Class `swarmauri_signing_pgp.pgp_signer.PgpEnvelopeSigner`

swarmauri_signing_pgp.pgp_signer.PgpEnvelopeSigner

Bases: SigningBase

Generate and verify detached OpenPGP signatures.

The signer operates on raw byte payloads or structured envelopes that are canonicalized to JSON or CBOR prior to signing.

supports

supports()

Describe the algorithms and canonicalizations supported by the signer.

RETURNS	DESCRIPTION
`Mapping[str, Iterable[str]]`	Mapping[str, Iterable[str]]: Mapping of capability names to supported values.

Source code in swarmauri_signing_pgp/pgp_signer.py

def supports(self) -> Mapping[str, Iterable[str]]:
    """Describe the algorithms and canonicalizations supported by the signer.

    Returns:
        Mapping[str, Iterable[str]]: Mapping of capability names to supported values.
    """

    canons = ("json", "cbor") if _CBOR_OK else ("json",)
    structured = tuple(f"structured-{canon}" for canon in canons)
    return {
        "signs": ("bytes", "digest", "envelope", "stream"),
        "verifies": ("bytes", "digest", "envelope", "stream"),
        "envelopes": ("mapping", "detached-bytes", *structured),
        "algs": ("OpenPGP",),
        "canons": canons,
        "features": ("multi", "detached_only"),
    }

sign_bytes `async`

sign_bytes(key, payload, *, alg=None, opts=None)

Create a detached OpenPGP signature for raw bytes.

PARAMETER	DESCRIPTION
`key`	Reference to the private key used for signing. TYPE: `KeyRef`
`payload`	Data to sign. TYPE: `bytes`
`alg`	Requested algorithm, defaults to `"OpenPGP"`. TYPE: `Optional[Alg]` DEFAULT: `None`
`opts`	Additional options such as `passphrase` for locked keys.

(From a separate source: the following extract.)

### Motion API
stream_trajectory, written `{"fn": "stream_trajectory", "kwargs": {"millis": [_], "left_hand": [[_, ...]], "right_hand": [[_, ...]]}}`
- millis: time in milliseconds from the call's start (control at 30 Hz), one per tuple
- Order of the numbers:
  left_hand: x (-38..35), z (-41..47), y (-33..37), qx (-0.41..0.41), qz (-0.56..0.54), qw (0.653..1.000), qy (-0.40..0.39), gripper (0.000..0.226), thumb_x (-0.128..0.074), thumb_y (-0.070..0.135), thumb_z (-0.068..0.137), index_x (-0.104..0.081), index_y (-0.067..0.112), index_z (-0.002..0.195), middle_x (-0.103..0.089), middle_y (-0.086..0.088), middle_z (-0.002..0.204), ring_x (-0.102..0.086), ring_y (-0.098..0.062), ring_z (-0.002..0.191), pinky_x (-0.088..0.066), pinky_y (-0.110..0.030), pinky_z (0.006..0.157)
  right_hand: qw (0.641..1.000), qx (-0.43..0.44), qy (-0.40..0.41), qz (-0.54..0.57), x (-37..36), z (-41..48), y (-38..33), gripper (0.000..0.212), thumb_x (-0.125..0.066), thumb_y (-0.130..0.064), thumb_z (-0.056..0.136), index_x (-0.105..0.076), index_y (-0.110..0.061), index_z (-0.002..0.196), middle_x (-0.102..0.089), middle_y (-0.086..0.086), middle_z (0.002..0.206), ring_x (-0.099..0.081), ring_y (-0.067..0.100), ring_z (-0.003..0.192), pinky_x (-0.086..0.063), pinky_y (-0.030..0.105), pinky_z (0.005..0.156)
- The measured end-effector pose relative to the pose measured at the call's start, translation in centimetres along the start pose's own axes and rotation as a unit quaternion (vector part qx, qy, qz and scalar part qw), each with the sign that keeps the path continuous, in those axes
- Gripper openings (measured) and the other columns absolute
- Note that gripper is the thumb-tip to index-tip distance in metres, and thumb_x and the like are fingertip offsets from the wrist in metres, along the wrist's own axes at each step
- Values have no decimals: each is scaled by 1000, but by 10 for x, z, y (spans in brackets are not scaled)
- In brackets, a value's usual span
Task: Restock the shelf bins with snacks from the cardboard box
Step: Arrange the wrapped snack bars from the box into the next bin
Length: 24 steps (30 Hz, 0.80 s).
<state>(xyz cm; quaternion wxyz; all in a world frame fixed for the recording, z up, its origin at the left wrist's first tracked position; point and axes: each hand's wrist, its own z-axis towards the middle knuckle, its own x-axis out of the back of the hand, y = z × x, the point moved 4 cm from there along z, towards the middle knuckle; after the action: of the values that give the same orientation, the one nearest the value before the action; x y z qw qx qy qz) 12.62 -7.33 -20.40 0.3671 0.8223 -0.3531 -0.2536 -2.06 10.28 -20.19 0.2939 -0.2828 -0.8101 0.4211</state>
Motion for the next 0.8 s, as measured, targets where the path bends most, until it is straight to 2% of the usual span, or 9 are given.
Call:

TYPE: `Optional[Mapping[str, object]]` DEFAULT: `None`

RETURNS	DESCRIPTION
`Sequence[Signature]`	Sequence[Signature]: A list containing the generated signature.

RAISES	DESCRIPTION
`RuntimeError`	If the private key is locked and no passphrase is provided.
`ValueError`	If an unsupported algorithm is requested.

Source code in swarmauri_signing_pgp/pgp_signer.py

async def sign_bytes(
    self,
    key: KeyRef,
    payload: bytes,
    *,
    alg: Optional[Alg] = None,
    opts: Optional[Mapping[str, object]] = None,
) -> Sequence[Signature]:
    """Create a detached OpenPGP signature for raw bytes.

    Args:
        key (KeyRef): Reference to the private key used for signing.
        payload (bytes): Data to sign.
        alg (Optional[Alg]): Requested algorithm, defaults to ``"OpenPGP"``.
        opts (Optional[Mapping[str, object]]): Additional options such as
            ``passphrase`` for locked keys.

    Returns:
        Sequence[Signature]: A list containing the generated signature.

    Raises:
        RuntimeError: If the private key is locked and no passphrase is provided.
        ValueError: If an unsupported algorithm is requested.
    """

    _ensure_pgpy()
    if alg not in (None, "OpenPGP"):
        raise ValueError("Unsupported alg for PgpEnvelopeSigner.")

    k = self._load_private_key(key, opts)
    must_unlock = getattr(k, "is_unlocked", True) is False
    if must_unlock:
        pw = (opts or {}).get("passphrase")
        if not isinstance(pw, (str, bytes)):
            raise RuntimeError(
                "PGP private key is locked; supply opts['passphrase']."
            )
        k.unlock(pw)

    sig = k.sign(payload, detached=True)
    kid = str(k.fingerprint)
    sig_bytes = bytes(sig.__bytes__())
    sig_asc = str(sig)
    return [
        _Sig({"alg": "OpenPGP", "kid": kid, "sig": sig_bytes, "armored": sig_asc})
    ]

verify_bytes `async`

verify_bytes(
    payload, signatures, *, require=None, opts=None
)

Verify detached OpenPGP signatures against raw bytes.

PARAMETER	DESCRIPTION
`payload`	Signed data. TYPE: `bytes`
`signatures`	Signatures to validate. TYPE: `Sequence[Signature]`
`require`	Verification requirements such as `min_signers`. TYPE: `Optional[Mapping[str, object]]` DEFAULT: `None`
`opts`	Options containing public keys in `pubkeys`. TYPE: `Optional[Mapping[str, object]]` DEFAULT: `None`

RETURNS	DESCRIPTION
`bool`	`True` if the signatures satisfy the requirements, `False` otherwise. TYPE: `bool`

RAISES	DESCRIPTION
`TypeError`	If an unsupported public key is supplied in `opts`.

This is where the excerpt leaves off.